When your queries repeatedly reuse cached results, the benefits of this feature are greatest. Rolling and incremental window queries are good examples. For instance, a 30-day rolling window query that has already run for 29 days, would only need to pull 1/30th of the target data from its original input source and would use cached result fragments for the 29 previous days. An incremental window query would benefit even more, since the start of the window remains fixed: on every invocation of the query, a smaller percentage of the processing will require reading from the input source.
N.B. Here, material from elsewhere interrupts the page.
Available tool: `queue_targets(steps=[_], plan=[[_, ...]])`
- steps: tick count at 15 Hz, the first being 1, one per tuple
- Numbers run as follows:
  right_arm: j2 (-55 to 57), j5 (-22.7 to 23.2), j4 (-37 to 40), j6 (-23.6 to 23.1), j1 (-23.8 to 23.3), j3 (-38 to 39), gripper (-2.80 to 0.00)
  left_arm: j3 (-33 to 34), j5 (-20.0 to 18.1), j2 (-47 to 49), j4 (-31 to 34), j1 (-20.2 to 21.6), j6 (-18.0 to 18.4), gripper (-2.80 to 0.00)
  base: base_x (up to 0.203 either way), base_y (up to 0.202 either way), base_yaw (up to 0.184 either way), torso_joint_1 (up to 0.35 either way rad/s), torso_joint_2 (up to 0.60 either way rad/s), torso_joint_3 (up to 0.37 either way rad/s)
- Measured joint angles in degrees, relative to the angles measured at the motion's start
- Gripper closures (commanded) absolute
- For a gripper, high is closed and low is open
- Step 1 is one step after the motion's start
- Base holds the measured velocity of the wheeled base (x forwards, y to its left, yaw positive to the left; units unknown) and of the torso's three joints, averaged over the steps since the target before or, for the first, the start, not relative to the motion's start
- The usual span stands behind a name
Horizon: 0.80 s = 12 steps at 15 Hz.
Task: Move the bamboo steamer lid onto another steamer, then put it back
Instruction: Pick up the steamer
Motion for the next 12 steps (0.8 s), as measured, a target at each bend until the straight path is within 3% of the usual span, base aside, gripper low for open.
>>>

The following are additional considerations when using Result Fragment Caching:
-
Queries that don't target the same data with the same query fragments will have a low cache hit rate, hence will not benefit from this feature.
-
Queries with low reduction ratios that do not contain expensive computation steps will result in cached results that are roughly as expensive to read as they were to initially process.
-
The first query will always demonstrate a minor regression due to the cost of writing to cache.
-
The Result Fragment Caching feature works exclusively with Parquet files. Other file formats are not supported.
-
The Result Fragment Caching feature buffers will only attempt to cache scans with file split sizes of 128 MB or larger. With the default Spark configuration, Result Fragment Caching will be disabled if the scan size (total size across all files being scanned) divided by the number of executor cores is less than 128 MB. When any of the Spark configurations listed below are set, the file split size will be:
min(maxPartitionBytes, max(openCostInBytes, scan size / minPartitionNum))
-
spark.sql.leafNodeDefaultParallelism (default value is spark.default.parallelism)
-
spark.sql.files.minPartitionNum (default value is spark.sql.leafNodeDefaultParallelism)
-
spark.sql.files.openCostInBytes
-
spark.sql.files.maxPartitionBytes
-
-
The Result Fragment Caching feature caches at the RDD partition granularity. The previously described reduction ratio that defaults to 8:1 is assessed per RDD partition. Workloads with per-RDD reduction ratios both greater and less than 8:1 may see smaller performance benefits than workloads with per-RDD reduction ratios that are consistently less than 8:1.
-
The Result Fragment Caching feature uses a 16MB write buffer by default for each RDD partition being cached.If more than 16mb will be cached per RDD partition, the cost of determining that a write is not possible may result in a performance regression.
-
While, by default, Result Fragment Caching will not attempt to cache RDD partition results with a reduction ratio smaller than 8:1 and will cap its write buffer at 16MB, both of these values are tunable through the following configurations:
spark.sql.subResultCache.reductionRatioThreshold (default: 8.0) spark.sql.subResultCache.maxBufferSize (default: 16MB, max: 64MB)
-
Multiple clusters using the same Amazon EMR release can share the same cache location. To ensure result correctness, Result Fragment Caching will not use cache results written by different releases of Amazon EMR .
-
Result Fragment Caching will be disabled automatically for Spark Streaming use cases or when RecordServer, Apache Ranger, or AWS Lake Formation is used.
-
The result fragment cache read/writes use EMRFS and Amazon S3 buckets. CSE/ SSE S3/ SSE KMS encryption are supported.